ERISA regulations require that the benefit denial letter contain “a statement of the claimant’s right to bring a civil action….”  29 C.F.R. Section 2560.503-1(g(1)(iv).

What does this mean?

Does this mean you have to include specific language detailing the time limitations for bringing a legal action?  Depends on your venue.

Here’s a great new case on the topic: Heimeshoff v. Hartford Life & Accident Ins. Co. and Wal-Mart [PDF], __F. Supp. 2d __ (D. Conn. January 16, 2012)(attached)(Benefit denial letter not required to specify time limitations for suit because the ERISA regulation language “suggests that the DOL did not intend to require such a time limit notification in the benefit determination.”).


Claimant claimed she became disabled as of June 8, 2005.  She applied for disability benefits under Wal-Mart’s ERISA plan in August 2005. Hartford was the administrator and sent Claimant “group forms” to be completed and returned.

The plan language states: “[l]egal action cannot be taken against The Hartford…3 years after the time written proof of loss is required to be furnished according to the policy. The plan also provides: “Proof of loss must be sent to The Hartford within 90 days after the start of the period for which The Hartford owes payment.”

Under the Plan, Claimant had to file suit by September 30, 2010.

Hartford sent Claimant a letter denying the claim for failure to “provide satisfactory proof of loss.” The letter did not include notice of the limitations period by which a lawsuit should be filed.

Claimant files suit November 18, 2010.


  1. Is claim barred by contractual limitations period?
  2. Whether an initial adverse determination letter must include the limitations period for judicial review imposed by the Summary Plan Description?



  1. A limitations period that begins to run before a claimant may bring a legal action is enforceable.  Op. at 7.
  2. Given that claimant alleged she was disabled as of June 8, 2005, “then the period for which The Hartford would have owed payment began on June 8, 2005, and written proof of loss would have to be due on September 6, 2005.”  Op. at 8.

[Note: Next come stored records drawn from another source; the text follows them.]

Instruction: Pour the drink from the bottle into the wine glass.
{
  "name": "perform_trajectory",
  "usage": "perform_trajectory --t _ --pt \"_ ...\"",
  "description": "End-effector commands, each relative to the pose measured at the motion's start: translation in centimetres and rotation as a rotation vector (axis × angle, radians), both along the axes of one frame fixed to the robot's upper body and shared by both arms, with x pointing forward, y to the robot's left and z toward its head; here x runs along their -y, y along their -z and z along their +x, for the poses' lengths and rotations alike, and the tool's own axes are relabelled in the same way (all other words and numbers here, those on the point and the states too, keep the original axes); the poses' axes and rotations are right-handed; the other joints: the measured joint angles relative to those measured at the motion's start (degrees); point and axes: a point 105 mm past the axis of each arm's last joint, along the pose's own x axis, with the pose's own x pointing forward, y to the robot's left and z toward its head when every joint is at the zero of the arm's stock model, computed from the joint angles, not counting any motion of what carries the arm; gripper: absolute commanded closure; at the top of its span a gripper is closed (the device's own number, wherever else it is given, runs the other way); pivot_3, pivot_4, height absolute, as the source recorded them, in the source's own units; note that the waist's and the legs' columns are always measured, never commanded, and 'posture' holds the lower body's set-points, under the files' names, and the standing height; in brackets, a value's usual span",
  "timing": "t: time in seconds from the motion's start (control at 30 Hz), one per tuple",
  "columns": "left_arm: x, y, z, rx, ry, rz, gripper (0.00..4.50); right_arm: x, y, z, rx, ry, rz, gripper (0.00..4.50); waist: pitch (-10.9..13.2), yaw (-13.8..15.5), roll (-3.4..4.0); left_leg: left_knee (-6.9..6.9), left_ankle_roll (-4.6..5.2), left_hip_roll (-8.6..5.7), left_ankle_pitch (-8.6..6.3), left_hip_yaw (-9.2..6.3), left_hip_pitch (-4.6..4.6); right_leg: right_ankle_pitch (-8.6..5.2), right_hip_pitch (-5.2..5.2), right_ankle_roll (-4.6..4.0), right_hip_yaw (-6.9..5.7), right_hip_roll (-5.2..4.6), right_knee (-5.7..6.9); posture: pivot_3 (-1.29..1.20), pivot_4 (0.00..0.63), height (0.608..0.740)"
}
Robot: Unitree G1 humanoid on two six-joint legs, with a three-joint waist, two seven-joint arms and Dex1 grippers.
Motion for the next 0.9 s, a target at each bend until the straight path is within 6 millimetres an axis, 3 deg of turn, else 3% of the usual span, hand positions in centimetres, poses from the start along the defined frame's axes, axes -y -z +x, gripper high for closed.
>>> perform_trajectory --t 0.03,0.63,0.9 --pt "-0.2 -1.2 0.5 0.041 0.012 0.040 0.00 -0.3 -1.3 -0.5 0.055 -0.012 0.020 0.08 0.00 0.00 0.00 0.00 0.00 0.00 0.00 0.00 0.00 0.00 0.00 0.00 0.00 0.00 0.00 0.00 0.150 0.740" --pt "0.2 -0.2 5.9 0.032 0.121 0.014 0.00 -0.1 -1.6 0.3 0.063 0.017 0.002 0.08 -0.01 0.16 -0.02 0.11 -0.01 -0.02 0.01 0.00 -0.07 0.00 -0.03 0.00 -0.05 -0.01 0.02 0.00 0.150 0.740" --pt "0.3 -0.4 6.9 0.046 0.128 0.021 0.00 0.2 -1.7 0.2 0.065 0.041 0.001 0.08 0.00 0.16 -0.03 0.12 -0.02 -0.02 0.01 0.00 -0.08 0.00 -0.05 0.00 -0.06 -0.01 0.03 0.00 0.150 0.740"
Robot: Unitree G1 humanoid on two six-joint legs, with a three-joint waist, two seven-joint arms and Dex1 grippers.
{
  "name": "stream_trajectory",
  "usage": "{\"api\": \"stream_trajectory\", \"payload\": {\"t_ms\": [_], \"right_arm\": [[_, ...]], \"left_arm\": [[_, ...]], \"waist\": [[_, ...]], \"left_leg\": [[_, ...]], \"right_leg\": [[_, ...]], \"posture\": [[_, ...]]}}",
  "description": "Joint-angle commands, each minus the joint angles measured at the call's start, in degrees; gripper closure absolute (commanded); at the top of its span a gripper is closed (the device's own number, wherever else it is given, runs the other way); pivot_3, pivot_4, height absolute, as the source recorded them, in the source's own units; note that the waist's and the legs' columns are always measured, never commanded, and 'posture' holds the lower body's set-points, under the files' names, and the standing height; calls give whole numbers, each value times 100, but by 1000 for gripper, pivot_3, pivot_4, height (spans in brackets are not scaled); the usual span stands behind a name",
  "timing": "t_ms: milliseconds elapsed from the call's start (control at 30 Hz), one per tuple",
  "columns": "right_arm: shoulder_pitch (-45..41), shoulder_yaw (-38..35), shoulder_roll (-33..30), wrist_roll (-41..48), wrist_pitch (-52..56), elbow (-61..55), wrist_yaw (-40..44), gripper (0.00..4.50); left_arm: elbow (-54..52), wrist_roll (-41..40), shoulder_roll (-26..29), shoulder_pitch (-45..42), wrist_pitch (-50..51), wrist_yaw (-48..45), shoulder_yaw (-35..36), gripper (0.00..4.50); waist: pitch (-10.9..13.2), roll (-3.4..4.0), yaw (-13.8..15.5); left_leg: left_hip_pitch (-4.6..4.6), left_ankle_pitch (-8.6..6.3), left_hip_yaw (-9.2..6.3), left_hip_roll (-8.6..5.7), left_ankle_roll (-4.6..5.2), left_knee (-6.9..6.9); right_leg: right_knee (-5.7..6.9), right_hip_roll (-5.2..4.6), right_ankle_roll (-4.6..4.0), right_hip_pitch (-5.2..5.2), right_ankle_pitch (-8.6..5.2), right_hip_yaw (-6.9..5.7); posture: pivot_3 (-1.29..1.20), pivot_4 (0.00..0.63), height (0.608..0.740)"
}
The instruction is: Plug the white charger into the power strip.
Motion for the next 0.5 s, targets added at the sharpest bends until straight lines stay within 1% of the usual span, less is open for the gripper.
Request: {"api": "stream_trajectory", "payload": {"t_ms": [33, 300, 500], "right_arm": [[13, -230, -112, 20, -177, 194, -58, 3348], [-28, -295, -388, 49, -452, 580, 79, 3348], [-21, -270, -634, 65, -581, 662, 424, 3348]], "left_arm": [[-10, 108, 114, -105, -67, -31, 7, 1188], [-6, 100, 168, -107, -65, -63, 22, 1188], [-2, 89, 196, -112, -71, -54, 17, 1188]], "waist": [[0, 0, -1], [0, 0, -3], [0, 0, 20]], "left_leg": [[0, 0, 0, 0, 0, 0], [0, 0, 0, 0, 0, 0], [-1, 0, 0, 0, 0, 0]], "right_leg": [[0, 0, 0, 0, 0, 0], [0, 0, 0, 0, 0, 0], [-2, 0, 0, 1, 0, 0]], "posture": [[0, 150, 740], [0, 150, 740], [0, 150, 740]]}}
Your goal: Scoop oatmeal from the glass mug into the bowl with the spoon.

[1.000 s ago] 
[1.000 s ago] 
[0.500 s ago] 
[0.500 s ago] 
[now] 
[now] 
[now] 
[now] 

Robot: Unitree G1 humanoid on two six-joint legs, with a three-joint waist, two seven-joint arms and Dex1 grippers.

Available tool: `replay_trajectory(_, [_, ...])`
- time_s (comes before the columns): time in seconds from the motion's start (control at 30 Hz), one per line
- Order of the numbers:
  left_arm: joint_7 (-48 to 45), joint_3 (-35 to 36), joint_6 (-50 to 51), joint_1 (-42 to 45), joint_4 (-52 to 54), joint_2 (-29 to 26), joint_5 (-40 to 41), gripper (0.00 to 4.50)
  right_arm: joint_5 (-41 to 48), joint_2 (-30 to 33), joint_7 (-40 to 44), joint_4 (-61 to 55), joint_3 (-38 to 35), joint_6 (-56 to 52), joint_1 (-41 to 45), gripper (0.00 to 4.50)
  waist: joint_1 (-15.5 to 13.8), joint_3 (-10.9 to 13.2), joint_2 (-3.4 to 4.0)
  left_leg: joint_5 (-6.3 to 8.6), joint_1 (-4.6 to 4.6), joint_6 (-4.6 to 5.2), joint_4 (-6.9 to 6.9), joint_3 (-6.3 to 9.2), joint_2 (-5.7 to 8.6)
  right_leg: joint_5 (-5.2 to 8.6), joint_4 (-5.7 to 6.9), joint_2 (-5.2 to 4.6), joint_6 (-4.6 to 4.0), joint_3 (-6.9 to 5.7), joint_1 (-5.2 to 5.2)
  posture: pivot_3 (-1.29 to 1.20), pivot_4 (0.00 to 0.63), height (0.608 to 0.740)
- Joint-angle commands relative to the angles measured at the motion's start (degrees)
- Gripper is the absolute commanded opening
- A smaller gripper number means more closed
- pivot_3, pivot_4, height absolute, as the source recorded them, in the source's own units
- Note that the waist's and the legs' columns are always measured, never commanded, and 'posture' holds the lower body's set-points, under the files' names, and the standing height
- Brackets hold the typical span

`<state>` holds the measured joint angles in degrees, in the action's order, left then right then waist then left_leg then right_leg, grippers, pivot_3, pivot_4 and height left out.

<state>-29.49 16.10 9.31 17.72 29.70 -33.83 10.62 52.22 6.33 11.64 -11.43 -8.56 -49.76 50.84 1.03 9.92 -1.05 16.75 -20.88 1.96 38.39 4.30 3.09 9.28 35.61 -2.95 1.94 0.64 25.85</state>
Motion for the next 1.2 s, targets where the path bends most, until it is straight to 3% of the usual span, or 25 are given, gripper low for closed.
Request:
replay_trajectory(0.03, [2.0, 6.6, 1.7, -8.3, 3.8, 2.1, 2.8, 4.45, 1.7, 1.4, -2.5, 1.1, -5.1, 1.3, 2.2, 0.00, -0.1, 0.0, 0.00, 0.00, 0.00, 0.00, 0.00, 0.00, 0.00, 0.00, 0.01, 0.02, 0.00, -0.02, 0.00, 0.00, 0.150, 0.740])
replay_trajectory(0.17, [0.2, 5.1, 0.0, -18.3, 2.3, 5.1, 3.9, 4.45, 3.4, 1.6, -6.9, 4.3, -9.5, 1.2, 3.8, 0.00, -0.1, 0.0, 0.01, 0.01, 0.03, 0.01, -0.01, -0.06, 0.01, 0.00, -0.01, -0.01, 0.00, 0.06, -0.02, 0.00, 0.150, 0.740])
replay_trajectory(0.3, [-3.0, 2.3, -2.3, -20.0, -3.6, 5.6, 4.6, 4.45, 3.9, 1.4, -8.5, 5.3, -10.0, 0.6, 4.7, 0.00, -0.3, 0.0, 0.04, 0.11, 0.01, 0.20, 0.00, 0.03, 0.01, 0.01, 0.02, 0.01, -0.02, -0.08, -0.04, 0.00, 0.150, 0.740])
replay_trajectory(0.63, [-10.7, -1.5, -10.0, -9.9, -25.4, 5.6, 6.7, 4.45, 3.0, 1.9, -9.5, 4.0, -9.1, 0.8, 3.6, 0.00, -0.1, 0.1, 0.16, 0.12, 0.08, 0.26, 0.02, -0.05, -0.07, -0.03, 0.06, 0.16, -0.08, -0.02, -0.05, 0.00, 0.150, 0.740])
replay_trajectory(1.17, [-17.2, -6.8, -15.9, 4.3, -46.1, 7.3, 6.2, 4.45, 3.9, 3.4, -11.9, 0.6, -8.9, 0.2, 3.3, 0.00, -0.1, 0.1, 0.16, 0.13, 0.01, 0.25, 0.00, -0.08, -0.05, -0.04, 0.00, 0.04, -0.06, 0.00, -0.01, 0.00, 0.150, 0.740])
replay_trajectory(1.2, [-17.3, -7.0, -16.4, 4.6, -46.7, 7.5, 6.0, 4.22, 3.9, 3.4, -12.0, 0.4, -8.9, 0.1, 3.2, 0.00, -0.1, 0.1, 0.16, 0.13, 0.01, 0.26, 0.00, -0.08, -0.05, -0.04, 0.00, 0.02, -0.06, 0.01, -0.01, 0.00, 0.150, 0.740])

  3. “The Plan unambiguously disallows legal action more than three years after the time written proof is required to be furnished.” Op. at 8.
  4. Claimant could not take legal action later than September 30, 2010. “She filed her complaint on November 18, 2010 and it is therefore untimely under the terms of the Policy.”  Op. at 9

  5. 29 C.F.R. Section 2560.503-1(g(1)(iv) unambiguously requires that the notification of benefit determination include “a statement of the claimant’s right to bring a civil action….”  Although the regulation requires notification of the time limits for claim review procedures, the regulation “says nothing about time limits with respect to civil actions….”  This “suggests that the DOL did not intend to require such a time limit notification in the benefit determination.” Op. at 10 (emph. Added).

  6. Hartford was “not required to inform [claimant] of the Plan’s limitations period for legal action in its benefit determination letter….”  Op. at 11.

  7. But see contrary cases: Chappel v. Lab. Corp. of America, 232 F.3d 719, 726-7 (9th Cir. 2000)(benefits denial letters must include time limits applicable to post denial arbitration.)